RECORDED INFORMATION START

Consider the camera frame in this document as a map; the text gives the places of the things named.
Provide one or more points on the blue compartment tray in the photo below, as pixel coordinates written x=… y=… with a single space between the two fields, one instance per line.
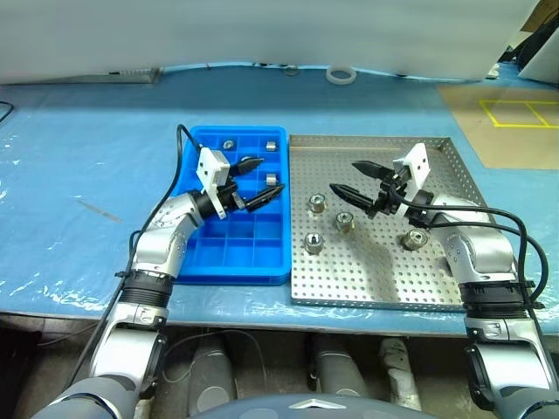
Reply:
x=239 y=244

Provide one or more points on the grey rounded cylinder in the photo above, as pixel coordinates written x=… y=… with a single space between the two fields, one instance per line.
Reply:
x=211 y=375
x=338 y=366

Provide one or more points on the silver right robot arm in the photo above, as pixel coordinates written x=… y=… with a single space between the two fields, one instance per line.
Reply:
x=476 y=244

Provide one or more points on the brown cardboard sheet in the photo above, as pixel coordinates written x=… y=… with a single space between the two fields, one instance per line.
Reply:
x=506 y=144

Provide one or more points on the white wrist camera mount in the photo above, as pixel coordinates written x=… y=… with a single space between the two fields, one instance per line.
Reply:
x=417 y=163
x=210 y=168

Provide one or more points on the white wrapped post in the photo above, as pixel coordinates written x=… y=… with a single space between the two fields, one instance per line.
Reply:
x=399 y=375

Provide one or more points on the black object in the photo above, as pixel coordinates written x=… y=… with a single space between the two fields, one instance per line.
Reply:
x=526 y=46

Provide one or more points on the blue plastic table cover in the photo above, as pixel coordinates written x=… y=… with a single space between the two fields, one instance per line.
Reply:
x=87 y=153

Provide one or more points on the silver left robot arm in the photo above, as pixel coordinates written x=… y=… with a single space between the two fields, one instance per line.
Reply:
x=157 y=244

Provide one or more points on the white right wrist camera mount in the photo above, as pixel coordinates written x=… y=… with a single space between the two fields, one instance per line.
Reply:
x=417 y=163

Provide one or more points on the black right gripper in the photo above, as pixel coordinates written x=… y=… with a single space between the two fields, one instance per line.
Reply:
x=391 y=198

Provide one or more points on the white tape roll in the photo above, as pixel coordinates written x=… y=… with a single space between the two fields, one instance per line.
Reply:
x=332 y=79

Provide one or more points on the grey robot torso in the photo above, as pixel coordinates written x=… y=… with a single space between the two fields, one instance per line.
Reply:
x=284 y=408

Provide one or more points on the grey metal bar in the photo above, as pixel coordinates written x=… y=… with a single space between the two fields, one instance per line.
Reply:
x=87 y=78

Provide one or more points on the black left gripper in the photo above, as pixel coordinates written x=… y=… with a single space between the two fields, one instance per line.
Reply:
x=227 y=194

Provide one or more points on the small white item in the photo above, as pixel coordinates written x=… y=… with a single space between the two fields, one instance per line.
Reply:
x=492 y=72

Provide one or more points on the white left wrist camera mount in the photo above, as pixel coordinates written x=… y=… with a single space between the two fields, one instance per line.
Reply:
x=210 y=168

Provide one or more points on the perforated metal tray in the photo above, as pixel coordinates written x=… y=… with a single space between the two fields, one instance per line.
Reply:
x=375 y=270

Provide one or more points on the white board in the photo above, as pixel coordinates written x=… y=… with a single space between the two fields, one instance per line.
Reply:
x=546 y=61

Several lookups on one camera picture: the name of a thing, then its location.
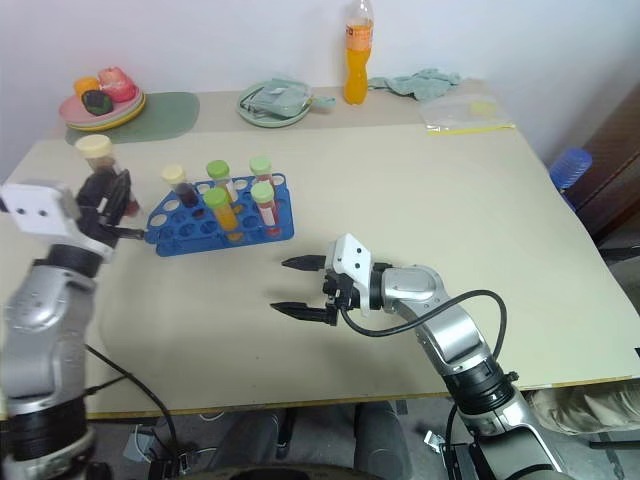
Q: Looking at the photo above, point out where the beige fabric bundle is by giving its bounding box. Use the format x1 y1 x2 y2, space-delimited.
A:
527 381 640 437

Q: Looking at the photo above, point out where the brown wooden cabinet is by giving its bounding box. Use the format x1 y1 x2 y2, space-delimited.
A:
572 84 640 251

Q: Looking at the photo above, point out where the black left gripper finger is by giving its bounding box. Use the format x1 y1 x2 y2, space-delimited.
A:
103 168 133 227
103 223 147 242

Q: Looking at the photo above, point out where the pink toy peach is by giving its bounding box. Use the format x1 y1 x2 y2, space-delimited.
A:
96 65 138 103

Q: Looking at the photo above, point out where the grey rounded shape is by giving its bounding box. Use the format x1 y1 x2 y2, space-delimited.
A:
352 398 416 474

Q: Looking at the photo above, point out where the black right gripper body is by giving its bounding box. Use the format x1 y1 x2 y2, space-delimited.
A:
319 268 362 327

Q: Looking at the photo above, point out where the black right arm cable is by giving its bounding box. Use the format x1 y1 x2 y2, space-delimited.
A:
340 288 509 362

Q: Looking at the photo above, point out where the green-capped tube with white label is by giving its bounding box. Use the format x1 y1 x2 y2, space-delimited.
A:
205 159 238 202

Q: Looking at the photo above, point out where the blue water bottle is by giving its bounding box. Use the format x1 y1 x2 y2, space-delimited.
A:
548 147 594 212

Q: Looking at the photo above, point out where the green-capped tube with orange liquid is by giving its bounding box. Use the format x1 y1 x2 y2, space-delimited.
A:
202 187 239 238

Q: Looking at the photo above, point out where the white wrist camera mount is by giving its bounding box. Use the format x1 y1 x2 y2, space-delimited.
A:
0 181 117 262
323 232 385 319

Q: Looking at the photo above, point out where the clear bag with green cloth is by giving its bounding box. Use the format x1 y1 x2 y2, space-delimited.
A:
241 75 337 119

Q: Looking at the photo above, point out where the black and green toy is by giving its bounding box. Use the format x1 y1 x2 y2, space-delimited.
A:
81 89 115 115

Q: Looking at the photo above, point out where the blue test tube rack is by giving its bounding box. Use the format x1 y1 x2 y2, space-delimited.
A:
145 172 296 258

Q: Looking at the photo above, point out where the orange toy fruit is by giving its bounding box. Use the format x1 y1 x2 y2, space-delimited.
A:
73 75 103 98

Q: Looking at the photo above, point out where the clear zip bag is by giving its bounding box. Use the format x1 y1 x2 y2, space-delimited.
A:
417 93 517 136

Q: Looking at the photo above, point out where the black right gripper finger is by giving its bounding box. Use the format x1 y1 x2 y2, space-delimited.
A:
269 300 337 327
280 254 327 274

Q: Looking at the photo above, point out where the green-capped tube with red liquid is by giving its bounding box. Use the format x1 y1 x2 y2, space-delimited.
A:
249 181 280 230
248 155 275 187

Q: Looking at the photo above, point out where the black box under table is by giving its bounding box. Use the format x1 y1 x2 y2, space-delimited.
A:
147 448 195 480

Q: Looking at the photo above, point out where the green placemat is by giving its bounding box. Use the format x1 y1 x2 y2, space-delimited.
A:
64 90 201 146

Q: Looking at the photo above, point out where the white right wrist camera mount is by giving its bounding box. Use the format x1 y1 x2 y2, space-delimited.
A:
323 232 385 319

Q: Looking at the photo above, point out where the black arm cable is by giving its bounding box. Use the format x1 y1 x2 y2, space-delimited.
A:
83 343 180 454
340 288 509 362

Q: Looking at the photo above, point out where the yellow-capped tube with dark liquid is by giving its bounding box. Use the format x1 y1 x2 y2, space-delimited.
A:
160 164 201 209
74 134 142 218

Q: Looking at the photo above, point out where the orange soda bottle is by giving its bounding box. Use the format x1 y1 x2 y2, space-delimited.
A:
342 0 376 106

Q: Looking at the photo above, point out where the stack of pastel plates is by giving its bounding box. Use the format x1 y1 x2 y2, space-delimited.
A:
58 88 148 133

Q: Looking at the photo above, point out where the green crumpled cloth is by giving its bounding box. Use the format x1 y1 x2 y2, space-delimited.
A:
367 67 463 101

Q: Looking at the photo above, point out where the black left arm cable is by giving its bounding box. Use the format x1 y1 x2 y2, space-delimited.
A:
83 343 180 454

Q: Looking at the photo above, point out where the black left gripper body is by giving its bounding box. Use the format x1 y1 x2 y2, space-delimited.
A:
74 169 121 247

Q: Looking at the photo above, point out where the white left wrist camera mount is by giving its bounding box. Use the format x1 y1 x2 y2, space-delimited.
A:
0 181 117 262

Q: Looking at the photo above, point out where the green plate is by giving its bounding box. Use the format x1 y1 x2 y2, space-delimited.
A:
236 79 315 128

RECORDED INFORMATION END

Repeat the data in full and exactly. Omit pictures.

Consider the camera frame in this document as a map; the text gives the places of the things named.
Provide one or more points on the blue compartment tray in the photo below, as pixel coordinates written x=… y=… with a single space between the two fields, one instance per line.
Reply:
x=239 y=244

Provide one or more points on the grey rounded cylinder in the photo above, as pixel coordinates written x=… y=… with a single space between the two fields, one instance per line.
Reply:
x=211 y=375
x=338 y=366

Provide one or more points on the silver right robot arm in the photo above, as pixel coordinates written x=… y=… with a single space between the two fields, one instance per line.
Reply:
x=476 y=244

Provide one or more points on the brown cardboard sheet in the photo above, as pixel coordinates written x=… y=… with a single space between the two fields, one instance per line.
Reply:
x=506 y=144

Provide one or more points on the white wrist camera mount in the photo above, as pixel coordinates written x=… y=… with a single space between the two fields, one instance per line.
Reply:
x=417 y=163
x=210 y=168

Provide one or more points on the white wrapped post in the photo above, as pixel coordinates written x=… y=… with a single space between the two fields, one instance per line.
Reply:
x=399 y=375

Provide one or more points on the black object in the photo above, as pixel coordinates written x=… y=… with a single space between the two fields, one instance per line.
Reply:
x=526 y=46

Provide one or more points on the blue plastic table cover in the photo above, as pixel coordinates written x=… y=… with a single space between the two fields, one instance per line.
Reply:
x=87 y=153

Provide one or more points on the silver left robot arm in the photo above, as pixel coordinates written x=… y=… with a single space between the two fields, one instance per line.
Reply:
x=157 y=244

Provide one or more points on the white right wrist camera mount in the photo above, as pixel coordinates written x=… y=… with a single space between the two fields, one instance per line.
Reply:
x=417 y=163

Provide one or more points on the black right gripper in the photo above, as pixel coordinates written x=… y=… with a single space between the two fields, one instance per line.
Reply:
x=391 y=198

Provide one or more points on the white tape roll in the photo above, as pixel coordinates written x=… y=… with a single space between the two fields, one instance per line.
Reply:
x=332 y=79

Provide one or more points on the grey robot torso in the photo above, as pixel coordinates written x=… y=… with a single space between the two fields, one instance per line.
Reply:
x=284 y=408

Provide one or more points on the grey metal bar in the photo above, as pixel coordinates written x=… y=… with a single space between the two fields, one instance per line.
Reply:
x=87 y=78

Provide one or more points on the black left gripper in the photo above, as pixel coordinates written x=… y=… with a single space between the two fields, one instance per line.
Reply:
x=227 y=194

Provide one or more points on the small white item in the photo above, as pixel coordinates written x=… y=… with a single space between the two fields, one instance per line.
Reply:
x=492 y=72

Provide one or more points on the white left wrist camera mount in the photo above, as pixel coordinates written x=… y=… with a single space between the two fields, one instance per line.
Reply:
x=210 y=168

Provide one or more points on the perforated metal tray in the photo above, as pixel coordinates written x=… y=… with a single space between the two fields, one instance per line.
Reply:
x=375 y=270

Provide one or more points on the white board in the photo above, as pixel coordinates written x=… y=… with a single space between the two fields, one instance per line.
Reply:
x=546 y=61

Several lookups on one camera picture: the name of a thing, then its location.
Q: Looking at the photo above, point out where the beige fabric bundle is by giving its bounding box. Use the format x1 y1 x2 y2, space-delimited.
A:
527 381 640 437

Q: Looking at the photo above, point out where the brown wooden cabinet is by giving its bounding box. Use the format x1 y1 x2 y2, space-delimited.
A:
572 84 640 251

Q: Looking at the photo above, point out where the black left gripper finger is by giving its bounding box. Use the format x1 y1 x2 y2, space-delimited.
A:
103 168 133 227
103 223 147 242

Q: Looking at the photo above, point out where the pink toy peach is by giving its bounding box. Use the format x1 y1 x2 y2, space-delimited.
A:
96 65 138 103

Q: Looking at the photo above, point out where the grey rounded shape is by giving its bounding box. Use the format x1 y1 x2 y2, space-delimited.
A:
352 398 416 474

Q: Looking at the photo above, point out where the black right gripper body is by giving its bounding box. Use the format x1 y1 x2 y2, space-delimited.
A:
319 268 362 327

Q: Looking at the photo above, point out where the black right arm cable is by giving its bounding box. Use the format x1 y1 x2 y2, space-delimited.
A:
340 288 509 362

Q: Looking at the photo above, point out where the green-capped tube with white label is by giving its bounding box. Use the format x1 y1 x2 y2, space-delimited.
A:
205 159 238 202

Q: Looking at the photo above, point out where the blue water bottle is by giving its bounding box. Use the format x1 y1 x2 y2, space-delimited.
A:
548 147 594 212

Q: Looking at the photo above, point out where the green-capped tube with orange liquid is by giving its bounding box. Use the format x1 y1 x2 y2, space-delimited.
A:
202 187 239 238

Q: Looking at the photo above, point out where the white wrist camera mount is by giving its bounding box. Use the format x1 y1 x2 y2, space-delimited.
A:
0 181 117 262
323 232 385 319

Q: Looking at the photo above, point out where the clear bag with green cloth is by giving its bounding box. Use the format x1 y1 x2 y2, space-delimited.
A:
241 75 337 119

Q: Looking at the photo above, point out where the black and green toy is by giving its bounding box. Use the format x1 y1 x2 y2, space-delimited.
A:
81 89 115 115

Q: Looking at the photo above, point out where the blue test tube rack is by giving its bounding box. Use the format x1 y1 x2 y2, space-delimited.
A:
145 172 296 258

Q: Looking at the photo above, point out where the orange toy fruit is by giving its bounding box. Use the format x1 y1 x2 y2, space-delimited.
A:
73 75 103 98

Q: Looking at the photo above, point out where the clear zip bag is by giving its bounding box. Use the format x1 y1 x2 y2, space-delimited.
A:
417 93 517 136

Q: Looking at the photo above, point out where the black right gripper finger is by giving its bounding box. Use the format x1 y1 x2 y2, space-delimited.
A:
269 300 337 327
280 254 327 274

Q: Looking at the photo above, point out where the green-capped tube with red liquid is by giving its bounding box. Use the format x1 y1 x2 y2, space-delimited.
A:
249 181 280 230
248 155 275 187

Q: Looking at the photo above, point out where the black box under table is by giving its bounding box. Use the format x1 y1 x2 y2, space-delimited.
A:
147 448 195 480

Q: Looking at the photo above, point out where the green placemat is by giving its bounding box. Use the format x1 y1 x2 y2, space-delimited.
A:
64 90 201 146

Q: Looking at the photo above, point out where the white right wrist camera mount is by giving its bounding box. Use the format x1 y1 x2 y2, space-delimited.
A:
323 232 385 319

Q: Looking at the photo above, point out where the black arm cable is by giving its bounding box. Use the format x1 y1 x2 y2, space-delimited.
A:
83 343 180 454
340 288 509 362

Q: Looking at the photo above, point out where the yellow-capped tube with dark liquid is by giving its bounding box. Use the format x1 y1 x2 y2, space-delimited.
A:
160 164 201 209
74 134 142 218

Q: Looking at the photo above, point out where the orange soda bottle is by giving its bounding box. Use the format x1 y1 x2 y2, space-delimited.
A:
342 0 376 106

Q: Looking at the photo above, point out where the stack of pastel plates is by giving its bounding box. Use the format x1 y1 x2 y2, space-delimited.
A:
58 88 148 133

Q: Looking at the photo above, point out where the green crumpled cloth is by giving its bounding box. Use the format x1 y1 x2 y2, space-delimited.
A:
367 67 463 101

Q: Looking at the photo above, point out where the black left arm cable is by giving its bounding box. Use the format x1 y1 x2 y2, space-delimited.
A:
83 343 180 454

Q: Looking at the photo above, point out where the black left gripper body is by giving its bounding box. Use the format x1 y1 x2 y2, space-delimited.
A:
74 169 121 247

Q: Looking at the photo above, point out where the white left wrist camera mount is by giving its bounding box. Use the format x1 y1 x2 y2, space-delimited.
A:
0 181 117 262

Q: Looking at the photo above, point out where the green plate is by giving its bounding box. Use the format x1 y1 x2 y2, space-delimited.
A:
236 79 315 128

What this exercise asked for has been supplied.